Paul Diamond

Personal information
- Born: Paul Lehman October 24, 1935 (age 90) Toronto, Ontario, Canada

Professional wrestling career
- Ring name: Paul Diamond
- Billed height: 6 ft 3 in (191 cm)
- Billed weight: 235 lb (107 kg)
- Debut: 1960
- Retired: 1972

= Paul Diamond (wrestler, born 1935) =

Canadian professional wrestler

Paul Lehman (born October 24, 1935) is a retired Canadian professional wrestler. He is best known by his ring name Paul Diamond who spent his career in Vancouver, Portland, Oregon and Minnesota.

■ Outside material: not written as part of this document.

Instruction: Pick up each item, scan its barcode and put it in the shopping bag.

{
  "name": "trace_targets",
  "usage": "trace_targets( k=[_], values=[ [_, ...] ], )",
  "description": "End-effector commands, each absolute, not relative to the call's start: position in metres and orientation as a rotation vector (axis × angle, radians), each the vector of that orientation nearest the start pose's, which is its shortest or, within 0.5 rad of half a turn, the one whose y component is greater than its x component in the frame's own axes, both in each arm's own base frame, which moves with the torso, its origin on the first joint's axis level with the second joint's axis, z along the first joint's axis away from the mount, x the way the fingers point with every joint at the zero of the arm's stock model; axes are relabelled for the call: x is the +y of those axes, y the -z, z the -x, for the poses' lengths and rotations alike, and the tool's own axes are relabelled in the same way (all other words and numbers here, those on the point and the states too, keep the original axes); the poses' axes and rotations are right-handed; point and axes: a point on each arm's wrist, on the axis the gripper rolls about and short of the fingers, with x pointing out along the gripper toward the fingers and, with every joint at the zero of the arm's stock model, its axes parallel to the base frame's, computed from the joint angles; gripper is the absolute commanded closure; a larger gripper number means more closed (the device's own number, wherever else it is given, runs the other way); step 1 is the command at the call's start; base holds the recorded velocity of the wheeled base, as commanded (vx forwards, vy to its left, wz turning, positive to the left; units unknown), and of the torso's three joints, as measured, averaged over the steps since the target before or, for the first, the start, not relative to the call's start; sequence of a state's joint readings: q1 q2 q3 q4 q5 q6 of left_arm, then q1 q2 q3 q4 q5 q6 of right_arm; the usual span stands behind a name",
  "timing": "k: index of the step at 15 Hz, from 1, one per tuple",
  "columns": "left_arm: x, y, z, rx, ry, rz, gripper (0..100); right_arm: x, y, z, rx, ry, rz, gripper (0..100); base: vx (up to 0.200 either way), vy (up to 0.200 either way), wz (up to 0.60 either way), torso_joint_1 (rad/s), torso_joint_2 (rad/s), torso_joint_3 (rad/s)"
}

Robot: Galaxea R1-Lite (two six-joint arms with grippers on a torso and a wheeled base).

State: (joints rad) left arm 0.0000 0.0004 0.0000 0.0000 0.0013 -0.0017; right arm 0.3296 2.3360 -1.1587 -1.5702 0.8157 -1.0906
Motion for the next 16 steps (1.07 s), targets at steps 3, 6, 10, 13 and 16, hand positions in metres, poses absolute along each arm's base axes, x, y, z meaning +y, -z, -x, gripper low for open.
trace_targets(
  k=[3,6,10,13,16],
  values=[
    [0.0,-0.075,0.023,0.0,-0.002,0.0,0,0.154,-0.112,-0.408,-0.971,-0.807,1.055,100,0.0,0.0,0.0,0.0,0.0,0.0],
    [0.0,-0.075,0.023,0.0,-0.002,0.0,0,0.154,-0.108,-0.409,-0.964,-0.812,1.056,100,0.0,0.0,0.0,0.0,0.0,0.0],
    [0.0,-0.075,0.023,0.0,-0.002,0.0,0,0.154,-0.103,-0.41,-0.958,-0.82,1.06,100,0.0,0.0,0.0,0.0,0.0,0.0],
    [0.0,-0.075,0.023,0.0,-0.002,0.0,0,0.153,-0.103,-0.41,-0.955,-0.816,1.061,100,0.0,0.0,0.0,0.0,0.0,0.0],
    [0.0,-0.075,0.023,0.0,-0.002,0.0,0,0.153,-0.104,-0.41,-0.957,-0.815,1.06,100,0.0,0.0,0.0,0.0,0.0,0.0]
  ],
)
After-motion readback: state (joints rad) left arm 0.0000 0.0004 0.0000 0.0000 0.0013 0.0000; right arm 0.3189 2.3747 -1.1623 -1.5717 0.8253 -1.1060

==Professional wrestling career==
Lehman began his wrestling career in 1960 in England. In 1962, he made his debut in the United States in New York City. Then in 1964, he made his debut in Vancouver for All-Star Wrestling. In 1967, Diamond made his debut in Hawaii.

In 1969, Diamond returned to his hometown Toronto to work for Maple Leaf Wrestling. That year he wrestled Lou Thesz on a show at Cobo Hall in Detroit.

Diamond made his debut for American Wrestling Association (AWA) based in Minnesota in 1970 working for Verne Gagne. He would feud with Nick Bockwinkel. In 1971 Diamond left the AWA and went to San Francisco. He retired from wrestling in 1972.

==Personal life==
Since retiring from wrestling, Diamond has resided in California and runs a sandwich shop.